#### Instructions for the task:
Retype the complete listing exactly as it appears.

#### Input material:
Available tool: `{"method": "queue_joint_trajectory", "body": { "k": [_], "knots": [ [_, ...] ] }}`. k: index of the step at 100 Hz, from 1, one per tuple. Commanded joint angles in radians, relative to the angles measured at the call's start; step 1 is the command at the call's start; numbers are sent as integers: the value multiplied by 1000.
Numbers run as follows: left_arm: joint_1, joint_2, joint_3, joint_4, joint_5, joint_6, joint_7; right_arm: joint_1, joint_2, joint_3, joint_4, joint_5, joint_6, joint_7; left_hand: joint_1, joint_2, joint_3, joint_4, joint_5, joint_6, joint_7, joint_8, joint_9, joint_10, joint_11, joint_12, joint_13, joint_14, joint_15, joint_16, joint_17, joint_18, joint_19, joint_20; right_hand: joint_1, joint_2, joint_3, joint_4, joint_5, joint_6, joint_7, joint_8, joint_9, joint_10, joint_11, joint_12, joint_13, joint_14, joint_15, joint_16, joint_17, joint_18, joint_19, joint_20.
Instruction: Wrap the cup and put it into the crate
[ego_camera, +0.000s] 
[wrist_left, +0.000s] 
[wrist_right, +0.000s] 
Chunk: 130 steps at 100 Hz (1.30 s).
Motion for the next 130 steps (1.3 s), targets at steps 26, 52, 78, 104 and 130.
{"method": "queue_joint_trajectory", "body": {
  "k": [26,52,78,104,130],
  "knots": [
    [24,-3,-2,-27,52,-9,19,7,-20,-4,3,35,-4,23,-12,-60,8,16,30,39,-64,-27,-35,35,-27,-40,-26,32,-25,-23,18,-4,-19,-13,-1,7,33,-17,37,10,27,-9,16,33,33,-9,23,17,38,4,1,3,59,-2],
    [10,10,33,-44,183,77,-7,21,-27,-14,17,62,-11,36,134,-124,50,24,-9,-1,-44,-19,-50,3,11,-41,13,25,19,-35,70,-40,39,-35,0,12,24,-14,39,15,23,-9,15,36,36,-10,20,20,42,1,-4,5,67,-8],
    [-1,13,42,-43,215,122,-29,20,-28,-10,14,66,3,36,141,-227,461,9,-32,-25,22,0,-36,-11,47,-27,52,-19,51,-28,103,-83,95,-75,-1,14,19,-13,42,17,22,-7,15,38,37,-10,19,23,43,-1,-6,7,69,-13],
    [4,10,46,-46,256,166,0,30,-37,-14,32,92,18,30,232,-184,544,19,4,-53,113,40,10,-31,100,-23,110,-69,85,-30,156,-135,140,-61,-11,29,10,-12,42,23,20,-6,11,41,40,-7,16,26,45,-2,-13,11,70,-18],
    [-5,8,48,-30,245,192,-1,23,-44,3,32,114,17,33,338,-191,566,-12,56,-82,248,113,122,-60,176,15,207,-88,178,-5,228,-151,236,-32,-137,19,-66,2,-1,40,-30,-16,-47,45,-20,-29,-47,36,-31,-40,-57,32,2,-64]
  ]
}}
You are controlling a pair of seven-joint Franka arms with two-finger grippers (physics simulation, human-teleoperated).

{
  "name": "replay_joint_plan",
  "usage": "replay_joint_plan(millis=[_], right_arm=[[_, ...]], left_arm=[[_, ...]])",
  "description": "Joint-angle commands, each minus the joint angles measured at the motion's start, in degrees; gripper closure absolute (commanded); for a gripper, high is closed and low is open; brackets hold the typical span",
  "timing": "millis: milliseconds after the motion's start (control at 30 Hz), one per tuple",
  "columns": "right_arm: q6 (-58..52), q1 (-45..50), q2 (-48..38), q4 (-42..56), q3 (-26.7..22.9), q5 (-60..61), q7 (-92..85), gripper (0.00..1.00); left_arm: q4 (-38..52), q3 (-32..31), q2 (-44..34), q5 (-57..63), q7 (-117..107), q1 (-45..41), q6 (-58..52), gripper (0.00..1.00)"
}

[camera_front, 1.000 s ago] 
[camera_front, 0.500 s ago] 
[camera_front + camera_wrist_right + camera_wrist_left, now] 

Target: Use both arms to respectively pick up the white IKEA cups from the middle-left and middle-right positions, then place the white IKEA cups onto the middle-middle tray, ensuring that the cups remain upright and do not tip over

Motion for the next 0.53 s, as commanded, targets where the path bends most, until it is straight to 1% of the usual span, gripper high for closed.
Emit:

#### Your response:
Available tool: `{"method": "queue_joint_trajectory", "body": { "k": [_], "knots": [ [_, ...] ] }}`. k: index of the step at 100 Hz, from 1, one per tuple. Commanded joint angles in radians, relative to the angles measured at the call's start; step 1 is the command at the call's start; numbers are sent as integers: the value multiplied by 1000.
Numbers run as follows: left_arm: joint_1, joint_2, joint_3, joint_4, joint_5, joint_6, joint_7; right_arm: joint_1, joint_2, joint_3, joint_4, joint_5, joint_6, joint_7; left_hand: joint_1, joint_2, joint_3, joint_4, joint_5, joint_6, joint_7, joint_8, joint_9, joint_10, joint_11, joint_12, joint_13, joint_14, joint_15, joint_16, joint_17, joint_18, joint_19, joint_20; right_hand: joint_1, joint_2, joint_3, joint_4, joint_5, joint_6, joint_7, joint_8, joint_9, joint_10, joint_11, joint_12, joint_13, joint_14, joint_15, joint_16, joint_17, joint_18, joint_19, joint_20.
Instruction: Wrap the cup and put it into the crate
[ego_camera, +0.000s] 
[wrist_left, +0.000s] 
[wrist_right, +0.000s] 
Chunk: 130 steps at 100 Hz (1.30 s).
Motion for the next 130 steps (1.3 s), targets at steps 26, 52, 78, 104 and 130.
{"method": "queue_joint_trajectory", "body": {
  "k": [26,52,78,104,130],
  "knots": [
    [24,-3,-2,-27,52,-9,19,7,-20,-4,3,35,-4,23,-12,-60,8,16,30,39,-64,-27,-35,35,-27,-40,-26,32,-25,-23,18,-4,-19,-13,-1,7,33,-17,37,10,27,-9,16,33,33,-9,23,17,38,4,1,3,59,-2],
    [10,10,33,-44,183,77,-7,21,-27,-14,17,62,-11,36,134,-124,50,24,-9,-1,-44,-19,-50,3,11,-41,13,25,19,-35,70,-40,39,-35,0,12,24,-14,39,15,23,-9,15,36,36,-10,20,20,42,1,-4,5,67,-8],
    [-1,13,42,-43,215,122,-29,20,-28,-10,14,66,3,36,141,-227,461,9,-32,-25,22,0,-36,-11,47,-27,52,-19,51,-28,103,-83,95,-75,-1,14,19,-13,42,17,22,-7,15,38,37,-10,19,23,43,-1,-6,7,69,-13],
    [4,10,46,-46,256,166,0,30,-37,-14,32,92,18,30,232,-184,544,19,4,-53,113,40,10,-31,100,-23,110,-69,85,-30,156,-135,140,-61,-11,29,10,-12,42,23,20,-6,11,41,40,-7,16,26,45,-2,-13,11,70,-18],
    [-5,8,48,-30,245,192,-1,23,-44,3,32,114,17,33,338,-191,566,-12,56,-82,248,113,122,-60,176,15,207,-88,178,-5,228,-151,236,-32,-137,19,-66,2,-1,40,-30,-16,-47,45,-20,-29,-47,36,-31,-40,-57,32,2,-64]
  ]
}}
You are controlling a pair of seven-joint Franka arms with two-finger grippers (physics simulation, human-teleoperated).

{
  "name": "replay_joint_plan",
  "usage": "replay_joint_plan(millis=[_], right_arm=[[_, ...]], left_arm=[[_, ...]])",
  "description": "Joint-angle commands, each minus the joint angles measured at the motion's start, in degrees; gripper closure absolute (commanded); for a gripper, high is closed and low is open; brackets hold the typical span",
  "timing": "millis: milliseconds after the motion's start (control at 30 Hz), one per tuple",
  "columns": "right_arm: q6 (-58..52), q1 (-45..50), q2 (-48..38), q4 (-42..56), q3 (-26.7..22.9), q5 (-60..61), q7 (-92..85), gripper (0.00..1.00); left_arm: q4 (-38..52), q3 (-32..31), q2 (-44..34), q5 (-57..63), q7 (-117..107), q1 (-45..41), q6 (-58..52), gripper (0.00..1.00)"
}

[camera_front, 1.000 s ago] 
[camera_front, 0.500 s ago] 
[camera_front + camera_wrist_right + camera_wrist_left, now] 

Target: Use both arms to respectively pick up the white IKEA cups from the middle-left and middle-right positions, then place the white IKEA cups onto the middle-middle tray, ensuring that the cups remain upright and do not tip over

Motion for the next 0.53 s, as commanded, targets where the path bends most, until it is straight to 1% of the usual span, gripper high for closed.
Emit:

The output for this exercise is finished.